Particle Filtering

Matthieu Bloch

Tuesday, November 8, 2022

Today in ECE 6555

Announcements
- 8 lectures left (including today)
- Kalman filtering mini project due November 10, 2022
Last time
- Extended Kalman Filter (EKF) from Bayesian filtering
- Introduction to Unscented Kalman Filter (UKF)
Today
- Particle Filtering
Questions?

Last Time: Extended Kalman filter revisited

The Kalman filter is an approximate Bayesian optimal filter
1. Initialization: \(x_0\sim\calN(\hat{x}_{0|-1},P_0)\)
2. Prediction: \(x_{i|i-1}\sim\calN(\hat{x}_{i|i-1},P_{i|i-1})\) with
\[ \hat{x}_{i|i-1} = f(\hat{x}_{i-1|i-1})\qquad P_{i|i-1} = F_x(\hat{x}_{i-1|i-1}) P_{i-1|i-1}F_x(\hat{x}_{i-1|i-1})^\intercal + Q_{i-1} \]
1. Update: \(x_{i|i}\sim\calN(\hat{x}_{i|i},P_{i|i})\) with
\[ \begin{aligned} \hat{x}_{i|i} &= \hat{x}_{i|i-1}+K_{f,i}(y_i-h(\hat{x}_{i|i-1}))\\ K_{f,i} &= P_{i|i-1}H_x(\hat{x}_{i-1|i-1})^\intercal(H_x(\hat{x}_{i-1|i-1})P_{i|i-1}H_x(\hat{x}_{i-1|i-1})^\intercal+R_i)^{-1}\\ P_{i|i}&= P_{i|i-1}-K_{f,i}H_x(\hat{x}_{i-1|i-1}) P_{i|i-1} \end{aligned} \]

Last Time: Wrapping up EKF

EKF is based on Taylor series expansions of \(f\) and \(h\) around current state estimate
Advantages of EKF
- Almost same as basic Kalman filter, easy to use
- Intuitive, engineering way of constructing approximations
- Works very well in practical estimation problems.
- Computationally efficient
Limitations of EKF
- Does not work with strong non-linearities
- Only Gaussian noise processes are allowed
- Measurement model and dynamic model functions need to be differentiable
- Computation and programming of Jacobian matrices can be quite error prone
Linearization assumes that all second and higher order terms in Taylor series expansion are negligible
- In some situations, higher order terms have negligible effects
- In others, they can significantly degrade estimator performance.
Possible to extend EKF approach to higher order terms
- Second-order Gaussian filter
- Assumes piece-wise quadratic model and truncates Taylor series expansion after second term
- Hessian required

Last Time: Unscented Kalman Filter

Need for a method that is:
1. Provably more accurate than linearization;
2. Does not incur computational costs of other higher order filtering schemes
Key observation: Easier to approximate a pdf than an arbitrary nonlinear transformation

From Julier and Uhlmann, Proc.
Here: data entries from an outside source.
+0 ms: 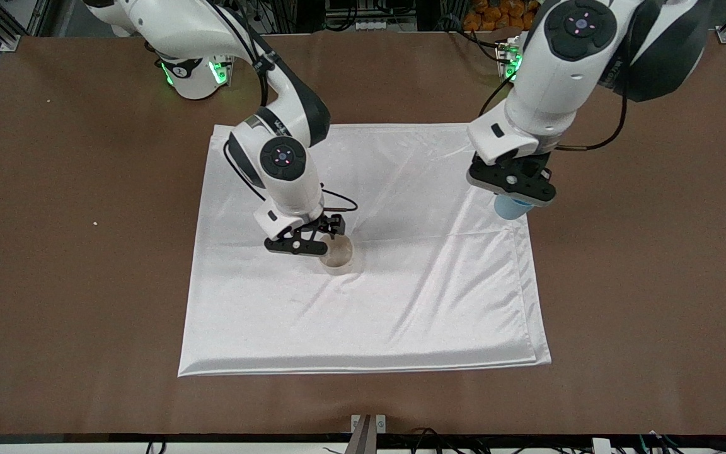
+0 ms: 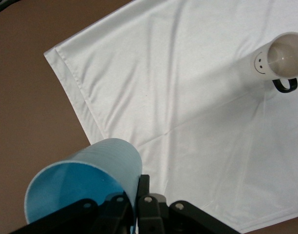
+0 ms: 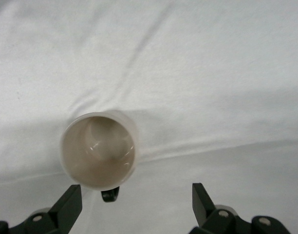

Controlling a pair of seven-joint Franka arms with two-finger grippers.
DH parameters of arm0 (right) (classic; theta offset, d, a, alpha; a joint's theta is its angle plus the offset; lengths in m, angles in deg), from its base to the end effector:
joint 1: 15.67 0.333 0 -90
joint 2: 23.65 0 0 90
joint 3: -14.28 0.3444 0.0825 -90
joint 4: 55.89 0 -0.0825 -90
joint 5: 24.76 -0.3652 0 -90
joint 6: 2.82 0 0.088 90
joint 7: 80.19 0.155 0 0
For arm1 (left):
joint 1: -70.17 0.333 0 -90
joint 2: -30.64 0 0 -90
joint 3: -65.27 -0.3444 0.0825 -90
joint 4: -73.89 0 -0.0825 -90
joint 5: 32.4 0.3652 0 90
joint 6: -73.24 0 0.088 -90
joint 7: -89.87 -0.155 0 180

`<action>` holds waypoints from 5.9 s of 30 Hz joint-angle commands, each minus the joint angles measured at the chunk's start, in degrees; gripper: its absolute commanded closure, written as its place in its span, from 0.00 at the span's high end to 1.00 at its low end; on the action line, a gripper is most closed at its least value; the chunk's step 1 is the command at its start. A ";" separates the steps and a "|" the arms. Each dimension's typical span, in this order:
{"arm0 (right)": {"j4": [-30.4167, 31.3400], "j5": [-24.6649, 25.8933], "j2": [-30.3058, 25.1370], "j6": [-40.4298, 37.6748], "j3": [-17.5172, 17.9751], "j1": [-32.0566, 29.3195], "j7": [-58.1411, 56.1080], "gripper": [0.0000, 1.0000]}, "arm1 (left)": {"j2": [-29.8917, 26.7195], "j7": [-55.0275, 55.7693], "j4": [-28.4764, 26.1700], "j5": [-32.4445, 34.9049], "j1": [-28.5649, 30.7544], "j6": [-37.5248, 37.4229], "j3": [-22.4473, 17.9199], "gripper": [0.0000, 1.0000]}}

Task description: Place blue cup into white mug on cloth

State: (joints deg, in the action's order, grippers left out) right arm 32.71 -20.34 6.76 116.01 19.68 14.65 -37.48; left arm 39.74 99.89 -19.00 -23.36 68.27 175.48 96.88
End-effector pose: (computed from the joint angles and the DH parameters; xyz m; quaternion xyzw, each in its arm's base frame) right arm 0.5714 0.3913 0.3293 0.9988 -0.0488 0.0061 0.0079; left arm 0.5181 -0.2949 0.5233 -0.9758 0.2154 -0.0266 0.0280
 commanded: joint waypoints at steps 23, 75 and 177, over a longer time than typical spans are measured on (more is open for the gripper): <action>3.68 0.33 -3.42 -0.45 0.22 -26.54 -32.68 1.00 | 16.56 -0.26 8.95 8.27 -18.14 4.11 3.46 0.00; 32.96 -0.29 -31.54 5.29 0.40 -33.14 -33.56 1.00 | 36.96 -17.84 19.68 14.78 -36.78 28.63 -16.41 0.00; -2.29 -5.83 -32.52 -34.90 0.05 -39.29 -43.76 1.00 | -11.29 7.92 -7.92 -9.12 -10.59 -0.28 -16.50 1.00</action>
State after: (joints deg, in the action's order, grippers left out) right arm 31.45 -25.58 -25.99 82.53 19.04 -23.40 -81.76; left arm 30.62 107.45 -25.39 -28.96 53.28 176.30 80.00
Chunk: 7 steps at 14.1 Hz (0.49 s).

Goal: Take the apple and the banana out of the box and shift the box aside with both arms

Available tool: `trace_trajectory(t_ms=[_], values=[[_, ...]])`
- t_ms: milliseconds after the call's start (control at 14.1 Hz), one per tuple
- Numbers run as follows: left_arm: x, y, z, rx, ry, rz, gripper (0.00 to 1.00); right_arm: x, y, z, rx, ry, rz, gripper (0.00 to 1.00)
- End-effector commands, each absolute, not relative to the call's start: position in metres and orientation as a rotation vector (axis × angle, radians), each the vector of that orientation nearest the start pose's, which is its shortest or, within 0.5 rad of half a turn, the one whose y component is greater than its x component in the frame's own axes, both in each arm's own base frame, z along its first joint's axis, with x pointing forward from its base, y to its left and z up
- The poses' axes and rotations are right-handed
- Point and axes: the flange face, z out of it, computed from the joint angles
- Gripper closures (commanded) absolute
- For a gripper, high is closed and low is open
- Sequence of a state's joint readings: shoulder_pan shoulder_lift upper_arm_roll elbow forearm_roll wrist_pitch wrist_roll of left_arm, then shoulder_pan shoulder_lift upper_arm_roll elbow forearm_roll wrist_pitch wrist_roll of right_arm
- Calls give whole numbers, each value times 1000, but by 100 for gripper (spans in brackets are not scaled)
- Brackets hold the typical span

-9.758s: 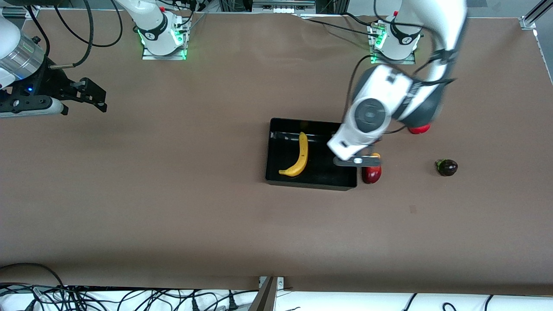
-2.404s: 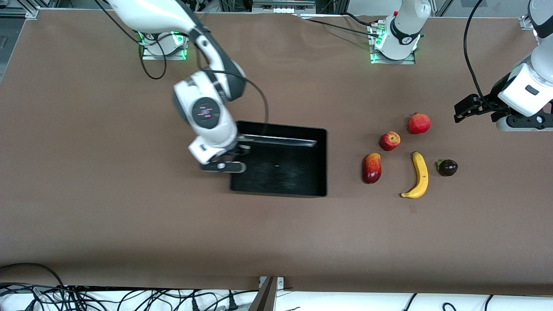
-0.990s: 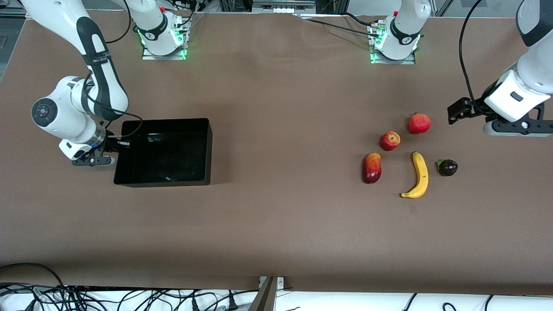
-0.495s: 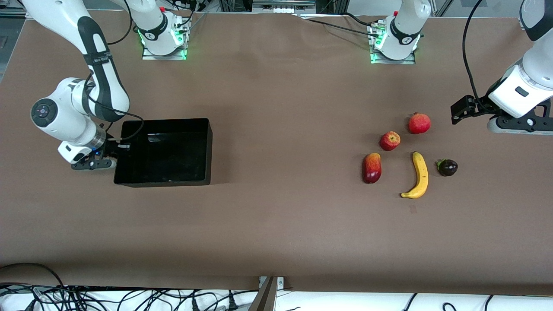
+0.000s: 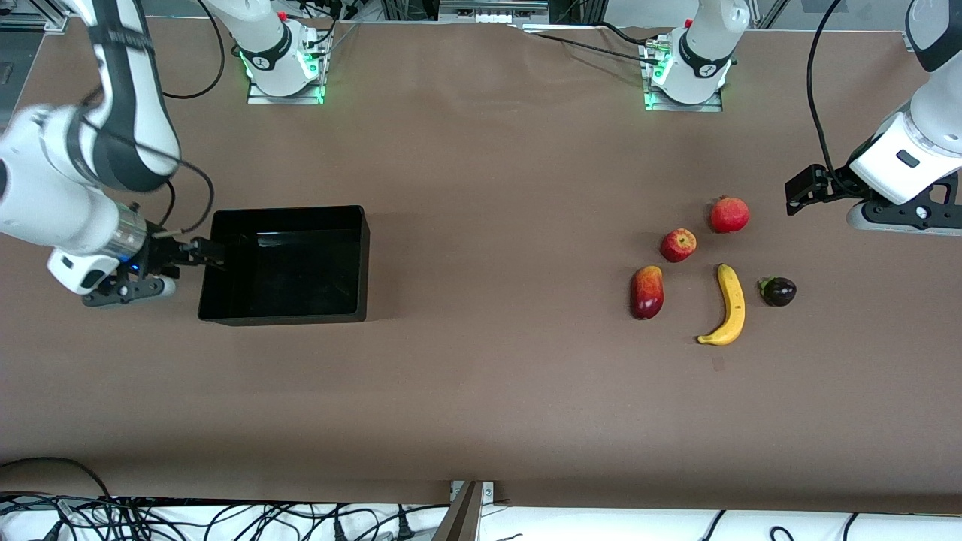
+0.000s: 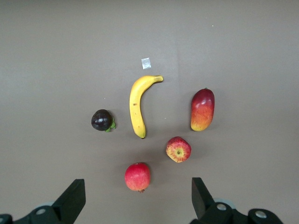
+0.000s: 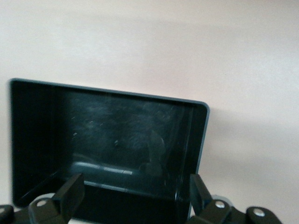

IEEE, 2004

Unscented transform
- Choose a set of points (sigma points)
- Nonlinear function is applied to each point to yield a cloud of transformed points
- Statistics of transformed points calculated to form estimate of nonlinearly transformed mean and covariance

Unscented Kalman Filter

Key features
- Sigma points are not drawn at random
- High-order information about the distribution captured with a fixed small number of points
- Sigma points can be weighted in ways that are inconsistent with the distribution interpretation of sample points in a particle filter.
General Sigma-point selection framework
- No practical filter can maintain the full distribution of the state
- Simpler distribution of the form may be heuristically assumed, e.g., Gaussian
- Goal is to match different properties of a given distribution, e.g., moments
\[ \mathbf{c}[\calS,p_x(\bfx)]=0 \] where \(\mathbf{c}\) denotes a cost constraint
- In general, find sigma points \(\calS\) that solve
\[ \min_\calS \text{cost}[\calS,p_x(\bfx)] \textsf{ such that } \mathbf{c}[\calS,p_x(\bfx)]=0 \]

Unscented Kalman Filter

Matching mean and covariance of a Gaussian \[ \begin{aligned} \mathbf{c}_1[\calS,p_x(\bfx)]&=\sum_{i=0}^p w^{(i)}\bfx^{(i)} - \bar{\bfx}\\ \mathbf{c}_2[\calS,p_x(\bfx)]&=\sum_{i=0}^p w^{(i)}(\bfx^{(i)}-\bar{\bfx})(\bfx^{(i)}-\bar{\bfx})^\intercal - \Sigma_x\\ \end{aligned} \]
Solution: set of points that lie on the \(\sqrt{N_x}\) covariance contour
- \(p = 2N_x\), \(w^{(0)}=0\)
- For \(i\in\intseq{1}{N_x}\) \(\bfx^{(i)}= \bar{\bfx}+(\sqrt{N_x\Sigma_x})_i\) and \(w^{(i)} = \frac{1}{2N_x}\)
- For \(i\in\intseq{N_x+1}{2N_x}\) \(\bfx^{(i)}= \bar{\bfx}-(\sqrt{N_x\Sigma_x})_i\) and \(w^{(i)} = \frac{1}{2N_x}\)
- \(\Sigma_x = \sqrt{\Sigma_x}\sqrt{\Sigma_x}^\intercal\) with \((\sqrt{\Sigma_x})_i\) \(i\)-th column
Propagate sigma points through non-linear transform
- \(\bar{\bfy} = \sum_{i}w^{(i)}h(\bfx^{(i)})\)
- \(\sum_{i} w^{(i)}(h(\bfx^{(i)})-\bar{\bfy})(h(\bfx^{(i)})-\bar{\bfy})^\intercal\)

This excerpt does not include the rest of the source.